Problem statement: Exactly as written, return all the data, leaving its pictures behind.
____
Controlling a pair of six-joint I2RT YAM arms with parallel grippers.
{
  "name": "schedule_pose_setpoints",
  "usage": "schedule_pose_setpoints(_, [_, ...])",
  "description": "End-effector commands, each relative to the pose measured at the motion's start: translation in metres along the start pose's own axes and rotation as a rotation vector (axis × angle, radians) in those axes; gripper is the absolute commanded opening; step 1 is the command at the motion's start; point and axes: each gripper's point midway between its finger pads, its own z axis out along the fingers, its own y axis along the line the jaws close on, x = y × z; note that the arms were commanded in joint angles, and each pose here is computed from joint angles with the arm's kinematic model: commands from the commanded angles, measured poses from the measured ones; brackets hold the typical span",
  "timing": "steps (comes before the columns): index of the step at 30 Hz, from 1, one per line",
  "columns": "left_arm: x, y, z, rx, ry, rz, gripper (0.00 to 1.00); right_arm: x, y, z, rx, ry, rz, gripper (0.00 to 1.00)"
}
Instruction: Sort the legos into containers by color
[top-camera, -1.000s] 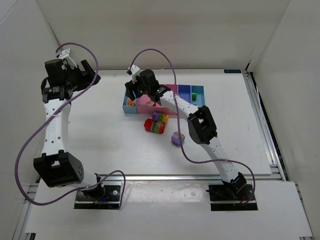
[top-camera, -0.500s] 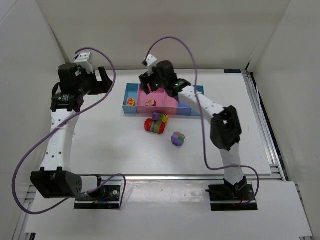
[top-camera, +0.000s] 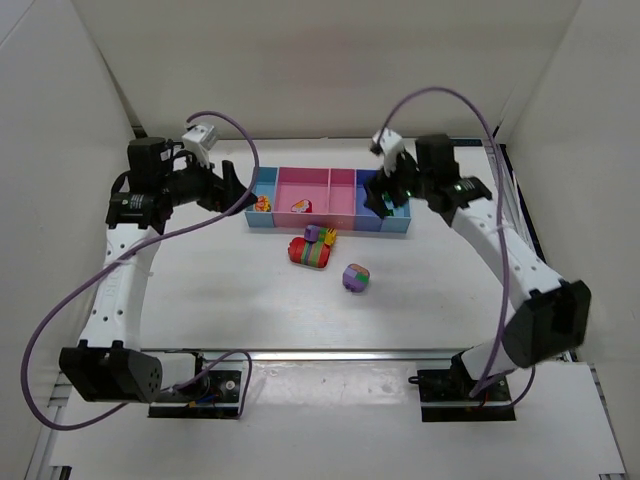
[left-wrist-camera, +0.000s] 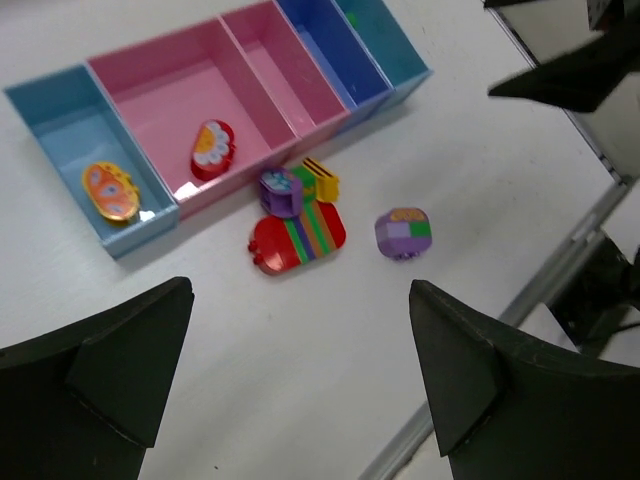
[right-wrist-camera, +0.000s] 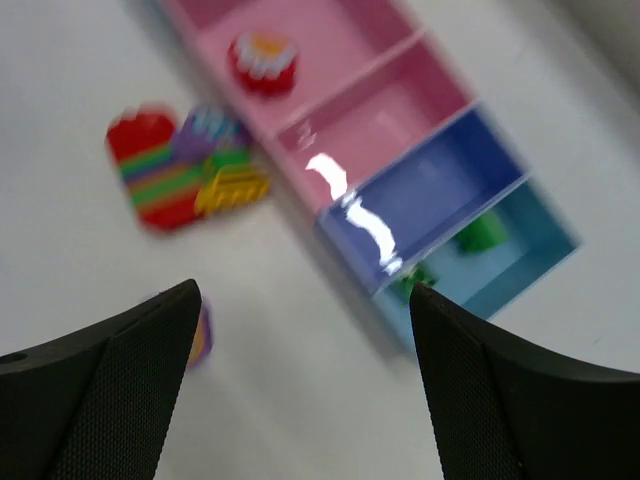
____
Problem solution:
Controlling a pair of six-joint I2RT YAM arms with parallel grippers.
{
  "name": "schedule_pose_setpoints",
  "usage": "schedule_pose_setpoints(_, [_, ...])",
  "description": "End-effector commands, each relative to the pose measured at the motion's start: translation in metres along the start pose's own axes and rotation as a rotation vector (axis × angle, radians) in those axes; gripper is the absolute commanded opening; step 1 is the command at the motion's start; point and axes: each gripper's point midway between its finger pads, its own z axis out along the fingers, its own y axis along the line the jaws close on, x = y × z; note that the arms were commanded in joint angles, and each pose here is computed from joint angles with the arm's kinematic model: commands from the commanded angles, measured poses from the measured ones; brackets hold the typical span",
  "timing": "steps (comes before the columns): index of the step at 30 Hz, from 1, one per line",
  "columns": "left_arm: x, y, z, rx, ry, rz, gripper (0.00 to 1.00); right_arm: x, y, z, rx, ry, rz, gripper (0.00 to 1.00)"
}
Instruction: Sort the legos into containers by color
[top-camera, -1.000s] 
[top-camera, -0.500s] 
[top-camera, +0.000s] 
[left-wrist-camera, +0.000s] 
[right-wrist-camera, +0.000s] 

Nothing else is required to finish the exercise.